Exercise requirements
Check every line of the data for the word "tissue", and copy those that have it.

---- Information

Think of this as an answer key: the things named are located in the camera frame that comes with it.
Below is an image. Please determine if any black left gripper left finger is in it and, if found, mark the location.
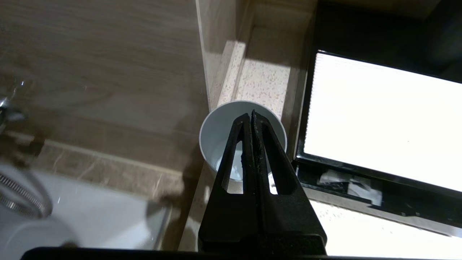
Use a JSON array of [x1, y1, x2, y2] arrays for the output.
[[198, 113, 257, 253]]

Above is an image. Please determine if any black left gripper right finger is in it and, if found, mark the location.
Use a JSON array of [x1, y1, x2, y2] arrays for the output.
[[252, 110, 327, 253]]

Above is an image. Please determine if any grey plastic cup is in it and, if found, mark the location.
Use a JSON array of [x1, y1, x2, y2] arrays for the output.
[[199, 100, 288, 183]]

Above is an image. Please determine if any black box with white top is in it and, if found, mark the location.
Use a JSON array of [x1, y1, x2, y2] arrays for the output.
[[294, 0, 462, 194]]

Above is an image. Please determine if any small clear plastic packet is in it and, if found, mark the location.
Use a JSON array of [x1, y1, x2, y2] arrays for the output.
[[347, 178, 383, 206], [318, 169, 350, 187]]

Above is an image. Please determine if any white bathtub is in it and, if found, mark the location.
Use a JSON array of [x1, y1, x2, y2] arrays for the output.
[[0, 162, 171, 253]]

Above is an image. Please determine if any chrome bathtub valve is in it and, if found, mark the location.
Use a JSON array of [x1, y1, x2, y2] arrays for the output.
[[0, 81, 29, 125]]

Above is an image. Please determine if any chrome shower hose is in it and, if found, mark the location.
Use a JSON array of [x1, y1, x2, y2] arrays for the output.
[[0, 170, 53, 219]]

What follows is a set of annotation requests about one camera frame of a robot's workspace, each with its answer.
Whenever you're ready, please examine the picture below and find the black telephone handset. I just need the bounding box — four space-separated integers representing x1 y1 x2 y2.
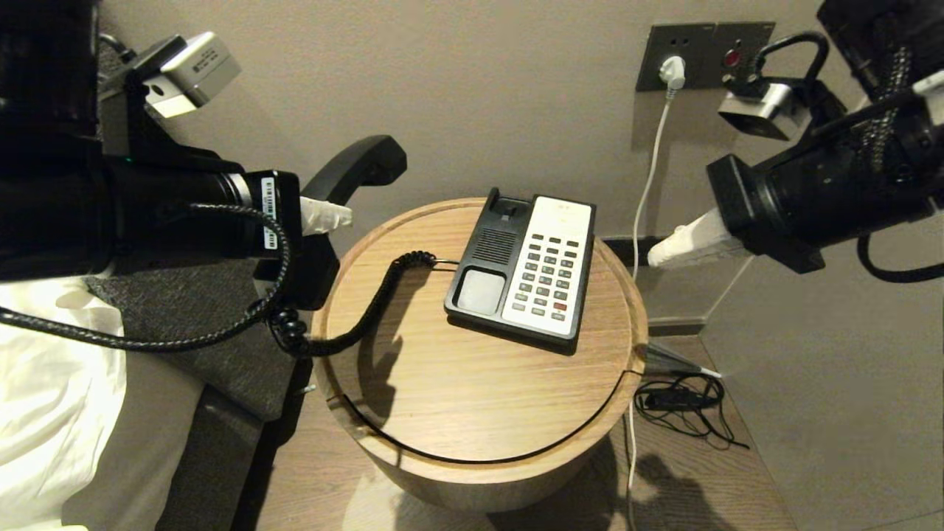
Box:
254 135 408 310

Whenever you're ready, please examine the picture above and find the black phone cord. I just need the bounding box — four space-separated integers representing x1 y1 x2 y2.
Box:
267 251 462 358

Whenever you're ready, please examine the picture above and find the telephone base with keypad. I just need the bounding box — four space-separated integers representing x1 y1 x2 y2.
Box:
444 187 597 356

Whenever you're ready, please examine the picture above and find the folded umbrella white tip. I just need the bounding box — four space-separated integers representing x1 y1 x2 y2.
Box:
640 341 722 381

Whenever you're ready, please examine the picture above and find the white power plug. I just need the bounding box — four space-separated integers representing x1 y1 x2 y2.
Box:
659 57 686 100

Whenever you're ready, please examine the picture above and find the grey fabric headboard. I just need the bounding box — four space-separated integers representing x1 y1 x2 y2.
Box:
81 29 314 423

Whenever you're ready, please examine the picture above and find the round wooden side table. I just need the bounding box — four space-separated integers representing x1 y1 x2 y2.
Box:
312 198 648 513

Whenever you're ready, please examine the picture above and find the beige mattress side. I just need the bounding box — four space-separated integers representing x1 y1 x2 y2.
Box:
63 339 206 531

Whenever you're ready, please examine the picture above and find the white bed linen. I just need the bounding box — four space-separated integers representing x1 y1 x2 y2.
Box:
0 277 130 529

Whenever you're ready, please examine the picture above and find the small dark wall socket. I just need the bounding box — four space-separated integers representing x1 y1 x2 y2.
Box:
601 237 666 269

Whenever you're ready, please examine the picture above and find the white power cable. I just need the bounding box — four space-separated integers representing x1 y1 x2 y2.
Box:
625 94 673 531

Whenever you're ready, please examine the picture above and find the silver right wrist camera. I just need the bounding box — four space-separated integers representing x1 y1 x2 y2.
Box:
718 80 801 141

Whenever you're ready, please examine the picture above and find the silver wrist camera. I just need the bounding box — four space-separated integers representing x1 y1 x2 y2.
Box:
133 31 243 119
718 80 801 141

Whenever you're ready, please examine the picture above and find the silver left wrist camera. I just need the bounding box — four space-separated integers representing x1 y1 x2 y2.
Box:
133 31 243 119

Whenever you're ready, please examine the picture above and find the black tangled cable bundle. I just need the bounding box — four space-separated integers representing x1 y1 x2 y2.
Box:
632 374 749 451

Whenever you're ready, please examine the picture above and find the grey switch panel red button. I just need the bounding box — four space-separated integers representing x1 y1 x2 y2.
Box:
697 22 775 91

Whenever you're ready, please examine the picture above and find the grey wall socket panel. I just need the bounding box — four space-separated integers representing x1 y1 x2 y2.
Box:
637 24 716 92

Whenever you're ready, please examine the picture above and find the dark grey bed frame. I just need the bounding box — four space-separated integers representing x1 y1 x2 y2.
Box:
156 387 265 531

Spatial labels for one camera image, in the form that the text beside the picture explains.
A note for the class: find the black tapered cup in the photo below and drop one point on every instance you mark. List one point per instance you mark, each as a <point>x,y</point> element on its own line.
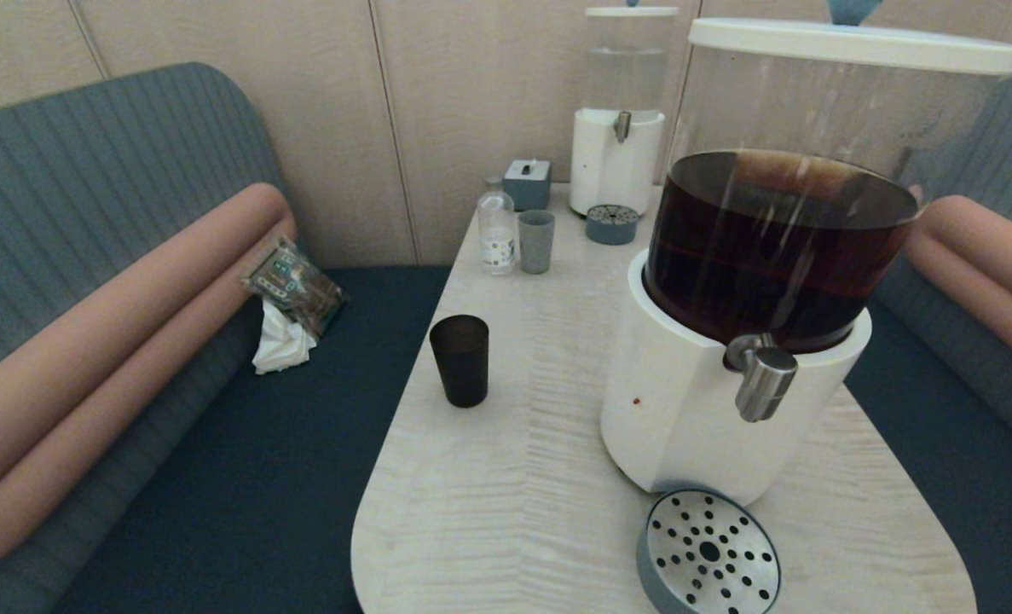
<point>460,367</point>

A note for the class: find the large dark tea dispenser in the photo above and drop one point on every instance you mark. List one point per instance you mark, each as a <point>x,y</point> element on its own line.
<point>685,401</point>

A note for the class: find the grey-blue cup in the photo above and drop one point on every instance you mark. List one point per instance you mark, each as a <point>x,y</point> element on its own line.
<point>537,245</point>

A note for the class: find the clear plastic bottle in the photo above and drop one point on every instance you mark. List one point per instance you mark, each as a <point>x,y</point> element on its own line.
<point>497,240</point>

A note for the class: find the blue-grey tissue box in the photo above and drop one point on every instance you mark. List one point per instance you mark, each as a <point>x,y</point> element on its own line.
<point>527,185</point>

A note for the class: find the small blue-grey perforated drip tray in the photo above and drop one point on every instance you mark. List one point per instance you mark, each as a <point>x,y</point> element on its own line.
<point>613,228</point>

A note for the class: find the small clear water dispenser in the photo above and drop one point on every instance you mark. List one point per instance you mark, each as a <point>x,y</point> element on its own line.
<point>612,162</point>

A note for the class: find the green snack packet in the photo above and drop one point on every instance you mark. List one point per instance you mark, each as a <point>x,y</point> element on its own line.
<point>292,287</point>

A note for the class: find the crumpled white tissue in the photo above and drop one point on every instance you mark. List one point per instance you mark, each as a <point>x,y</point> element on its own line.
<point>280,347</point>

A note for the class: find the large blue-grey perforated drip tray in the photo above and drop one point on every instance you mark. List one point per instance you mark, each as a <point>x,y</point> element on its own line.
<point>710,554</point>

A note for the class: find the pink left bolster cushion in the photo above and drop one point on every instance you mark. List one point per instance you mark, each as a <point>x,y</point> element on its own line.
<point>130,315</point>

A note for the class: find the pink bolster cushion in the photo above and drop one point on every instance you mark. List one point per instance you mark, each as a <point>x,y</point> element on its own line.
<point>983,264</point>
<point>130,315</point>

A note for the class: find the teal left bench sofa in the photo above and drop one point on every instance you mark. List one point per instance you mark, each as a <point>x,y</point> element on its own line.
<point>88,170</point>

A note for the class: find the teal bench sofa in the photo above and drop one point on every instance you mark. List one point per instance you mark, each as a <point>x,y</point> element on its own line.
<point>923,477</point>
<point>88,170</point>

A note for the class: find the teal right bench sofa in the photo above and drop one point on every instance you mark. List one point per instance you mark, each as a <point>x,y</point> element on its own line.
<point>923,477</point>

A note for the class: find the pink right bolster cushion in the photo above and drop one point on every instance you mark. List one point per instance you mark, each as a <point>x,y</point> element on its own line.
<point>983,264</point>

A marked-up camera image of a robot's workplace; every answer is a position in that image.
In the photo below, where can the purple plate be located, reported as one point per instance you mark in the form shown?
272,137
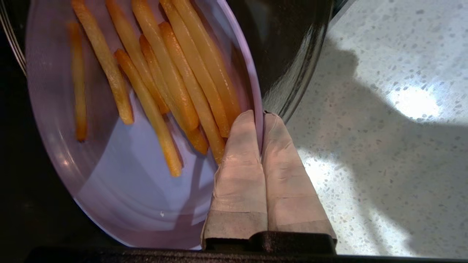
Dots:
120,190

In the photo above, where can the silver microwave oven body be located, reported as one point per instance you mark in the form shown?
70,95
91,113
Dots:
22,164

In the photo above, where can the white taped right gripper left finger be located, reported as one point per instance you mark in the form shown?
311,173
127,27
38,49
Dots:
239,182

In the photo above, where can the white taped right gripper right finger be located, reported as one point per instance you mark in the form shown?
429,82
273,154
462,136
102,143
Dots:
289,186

--------
---- Information

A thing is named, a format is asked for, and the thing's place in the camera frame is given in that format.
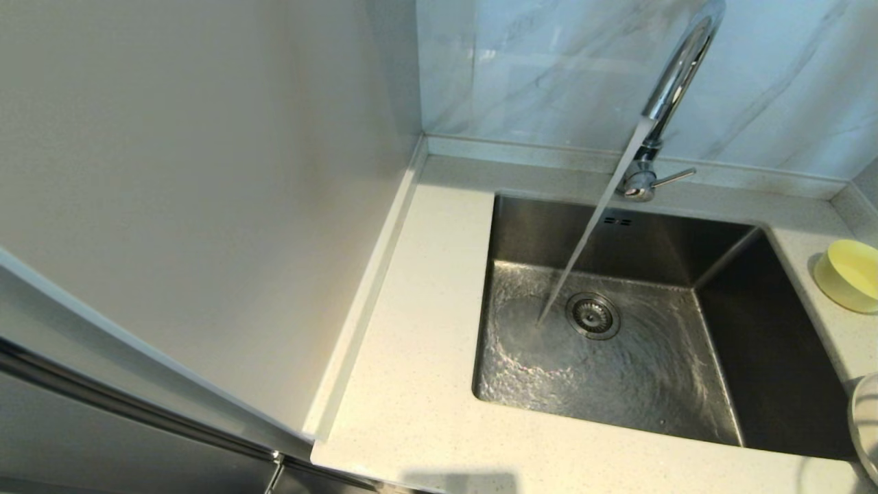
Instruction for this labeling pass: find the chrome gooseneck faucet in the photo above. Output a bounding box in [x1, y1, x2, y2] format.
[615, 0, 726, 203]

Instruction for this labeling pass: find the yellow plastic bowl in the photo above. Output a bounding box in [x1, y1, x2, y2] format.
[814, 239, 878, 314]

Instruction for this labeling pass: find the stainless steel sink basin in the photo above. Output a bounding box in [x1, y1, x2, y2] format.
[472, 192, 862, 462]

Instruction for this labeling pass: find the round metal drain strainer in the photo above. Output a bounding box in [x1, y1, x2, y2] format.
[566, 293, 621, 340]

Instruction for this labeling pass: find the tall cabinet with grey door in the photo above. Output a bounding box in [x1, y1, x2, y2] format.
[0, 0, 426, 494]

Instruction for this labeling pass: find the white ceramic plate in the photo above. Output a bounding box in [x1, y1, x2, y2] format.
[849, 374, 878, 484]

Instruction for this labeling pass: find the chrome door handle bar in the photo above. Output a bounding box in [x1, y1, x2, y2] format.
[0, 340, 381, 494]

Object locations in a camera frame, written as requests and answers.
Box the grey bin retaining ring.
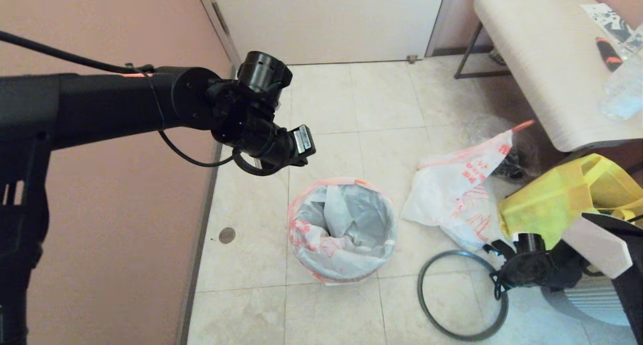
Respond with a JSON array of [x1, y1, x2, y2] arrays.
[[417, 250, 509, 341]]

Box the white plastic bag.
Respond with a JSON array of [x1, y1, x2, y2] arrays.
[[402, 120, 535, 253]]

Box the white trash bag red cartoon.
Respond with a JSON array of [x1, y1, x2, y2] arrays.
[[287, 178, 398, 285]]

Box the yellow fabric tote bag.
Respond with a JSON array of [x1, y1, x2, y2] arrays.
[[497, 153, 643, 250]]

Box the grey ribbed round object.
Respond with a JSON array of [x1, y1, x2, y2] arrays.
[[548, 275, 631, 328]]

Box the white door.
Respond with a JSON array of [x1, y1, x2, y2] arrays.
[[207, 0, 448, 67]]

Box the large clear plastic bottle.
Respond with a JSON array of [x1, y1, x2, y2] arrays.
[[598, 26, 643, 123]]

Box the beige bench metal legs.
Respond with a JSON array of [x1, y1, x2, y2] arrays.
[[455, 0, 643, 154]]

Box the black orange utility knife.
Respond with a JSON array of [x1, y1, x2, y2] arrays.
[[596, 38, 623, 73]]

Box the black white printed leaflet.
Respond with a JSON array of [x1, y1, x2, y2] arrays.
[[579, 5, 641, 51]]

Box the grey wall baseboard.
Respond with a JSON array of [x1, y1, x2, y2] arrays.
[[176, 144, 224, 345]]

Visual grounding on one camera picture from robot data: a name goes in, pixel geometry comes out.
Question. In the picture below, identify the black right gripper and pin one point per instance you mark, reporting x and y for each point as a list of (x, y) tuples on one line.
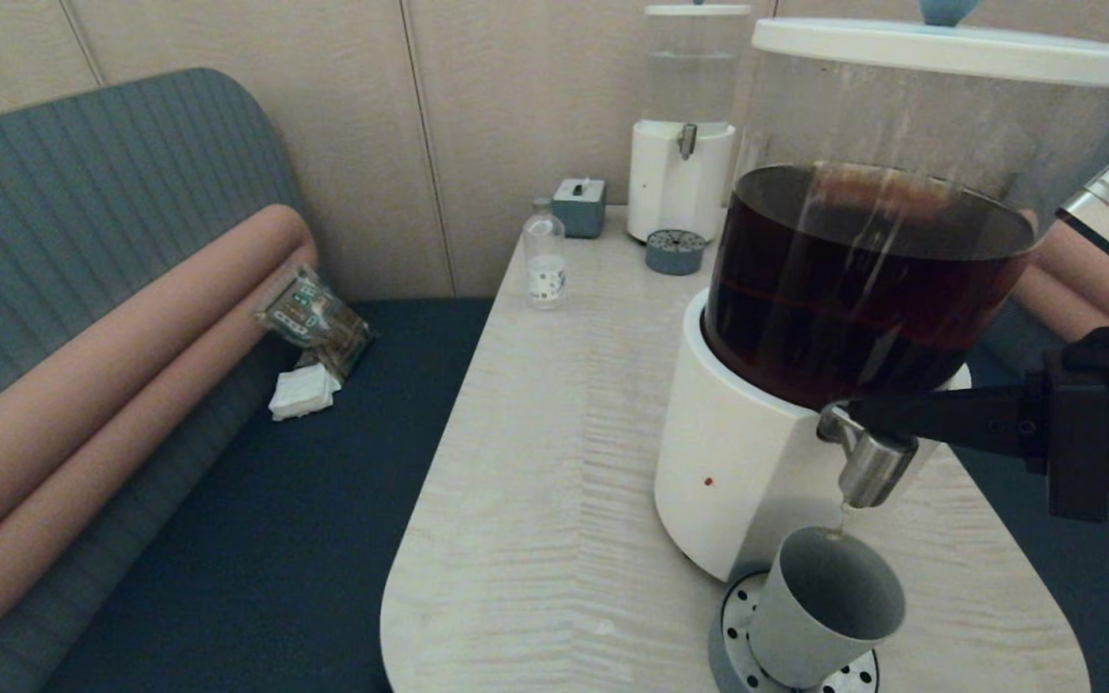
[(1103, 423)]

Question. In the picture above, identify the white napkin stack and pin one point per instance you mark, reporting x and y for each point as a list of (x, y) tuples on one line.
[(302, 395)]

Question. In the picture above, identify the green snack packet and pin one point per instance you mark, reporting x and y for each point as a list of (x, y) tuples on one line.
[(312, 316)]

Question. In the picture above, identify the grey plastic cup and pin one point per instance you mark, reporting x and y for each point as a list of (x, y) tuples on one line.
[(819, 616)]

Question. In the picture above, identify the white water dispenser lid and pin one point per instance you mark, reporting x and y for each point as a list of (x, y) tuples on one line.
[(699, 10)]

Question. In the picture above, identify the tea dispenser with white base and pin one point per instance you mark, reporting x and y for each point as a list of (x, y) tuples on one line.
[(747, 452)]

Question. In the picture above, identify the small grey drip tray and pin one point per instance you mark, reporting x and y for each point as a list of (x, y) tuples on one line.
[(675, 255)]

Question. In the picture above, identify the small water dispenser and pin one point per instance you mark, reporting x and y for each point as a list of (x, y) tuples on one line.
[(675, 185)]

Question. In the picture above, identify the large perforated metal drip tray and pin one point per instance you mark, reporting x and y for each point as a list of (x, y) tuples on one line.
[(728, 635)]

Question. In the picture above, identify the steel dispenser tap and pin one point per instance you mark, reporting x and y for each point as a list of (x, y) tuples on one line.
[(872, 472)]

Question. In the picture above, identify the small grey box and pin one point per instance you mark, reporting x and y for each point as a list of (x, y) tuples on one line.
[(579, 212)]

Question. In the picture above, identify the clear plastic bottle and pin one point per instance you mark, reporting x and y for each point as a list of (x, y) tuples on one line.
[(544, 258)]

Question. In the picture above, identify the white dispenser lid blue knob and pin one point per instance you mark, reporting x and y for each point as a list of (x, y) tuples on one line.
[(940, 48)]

--------
---- Information

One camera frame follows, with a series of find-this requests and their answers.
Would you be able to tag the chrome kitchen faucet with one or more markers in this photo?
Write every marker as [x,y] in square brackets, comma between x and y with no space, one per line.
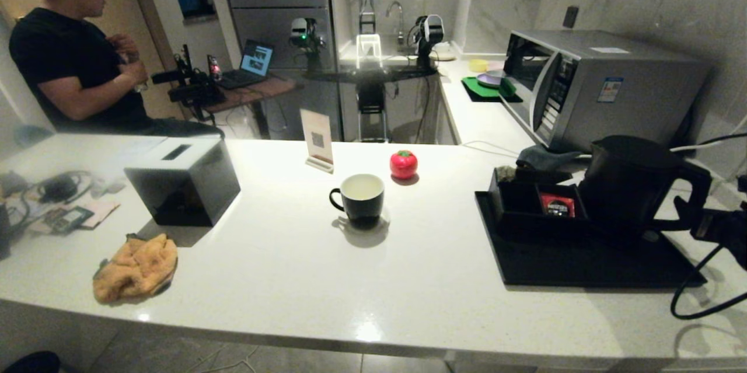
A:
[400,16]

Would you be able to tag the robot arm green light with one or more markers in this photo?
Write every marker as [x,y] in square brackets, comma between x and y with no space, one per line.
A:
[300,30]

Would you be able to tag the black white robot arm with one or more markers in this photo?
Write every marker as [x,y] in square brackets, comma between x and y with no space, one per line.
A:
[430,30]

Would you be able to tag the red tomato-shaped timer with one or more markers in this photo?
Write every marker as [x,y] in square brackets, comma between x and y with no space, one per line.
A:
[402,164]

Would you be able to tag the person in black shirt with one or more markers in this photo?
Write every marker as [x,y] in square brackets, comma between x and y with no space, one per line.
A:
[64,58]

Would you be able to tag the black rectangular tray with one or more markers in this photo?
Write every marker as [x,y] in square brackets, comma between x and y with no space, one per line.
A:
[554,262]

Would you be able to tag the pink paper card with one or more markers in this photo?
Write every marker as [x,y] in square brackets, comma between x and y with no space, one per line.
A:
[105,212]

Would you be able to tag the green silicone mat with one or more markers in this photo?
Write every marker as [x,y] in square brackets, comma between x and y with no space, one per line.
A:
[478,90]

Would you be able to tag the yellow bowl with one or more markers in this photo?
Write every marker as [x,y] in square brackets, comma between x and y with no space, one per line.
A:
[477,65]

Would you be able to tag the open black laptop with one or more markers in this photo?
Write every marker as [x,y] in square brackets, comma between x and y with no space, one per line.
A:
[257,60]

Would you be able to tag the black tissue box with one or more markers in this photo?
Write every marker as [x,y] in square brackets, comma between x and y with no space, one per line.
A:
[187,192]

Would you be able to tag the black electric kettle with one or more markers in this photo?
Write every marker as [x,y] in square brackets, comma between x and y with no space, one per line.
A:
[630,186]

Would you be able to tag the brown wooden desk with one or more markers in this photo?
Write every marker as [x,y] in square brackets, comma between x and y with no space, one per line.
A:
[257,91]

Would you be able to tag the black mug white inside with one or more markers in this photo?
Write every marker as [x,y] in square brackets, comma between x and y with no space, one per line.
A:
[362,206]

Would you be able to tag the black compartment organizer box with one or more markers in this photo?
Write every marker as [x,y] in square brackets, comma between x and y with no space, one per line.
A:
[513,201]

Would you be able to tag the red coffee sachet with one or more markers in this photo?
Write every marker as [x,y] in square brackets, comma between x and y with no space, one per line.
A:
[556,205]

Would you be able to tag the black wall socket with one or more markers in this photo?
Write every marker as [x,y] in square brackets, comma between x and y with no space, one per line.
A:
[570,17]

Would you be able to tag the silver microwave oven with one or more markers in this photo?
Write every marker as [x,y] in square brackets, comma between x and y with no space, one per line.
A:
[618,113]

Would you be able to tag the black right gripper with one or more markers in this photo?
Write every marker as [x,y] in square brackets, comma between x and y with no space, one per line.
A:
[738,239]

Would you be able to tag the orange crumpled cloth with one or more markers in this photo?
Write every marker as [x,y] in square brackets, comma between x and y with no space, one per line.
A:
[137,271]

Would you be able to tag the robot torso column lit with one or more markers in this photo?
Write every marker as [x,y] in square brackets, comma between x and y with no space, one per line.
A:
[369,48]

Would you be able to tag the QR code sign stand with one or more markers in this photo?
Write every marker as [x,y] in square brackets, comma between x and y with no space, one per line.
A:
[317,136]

--------

Completed exercise
A note for the class: find the blue-grey tissue box in the photo above and drop one point on every instance you mark. List one point per instance you mark, each as a <point>x,y</point> element on its own line.
A note for the class: find the crumpled white tissue in the photo above and drop one point on every instance you mark. List one point per instance you mark, each as a <point>x,y</point> element on its own line.
Would you be able to tag the black tissue box with one or more markers in this photo?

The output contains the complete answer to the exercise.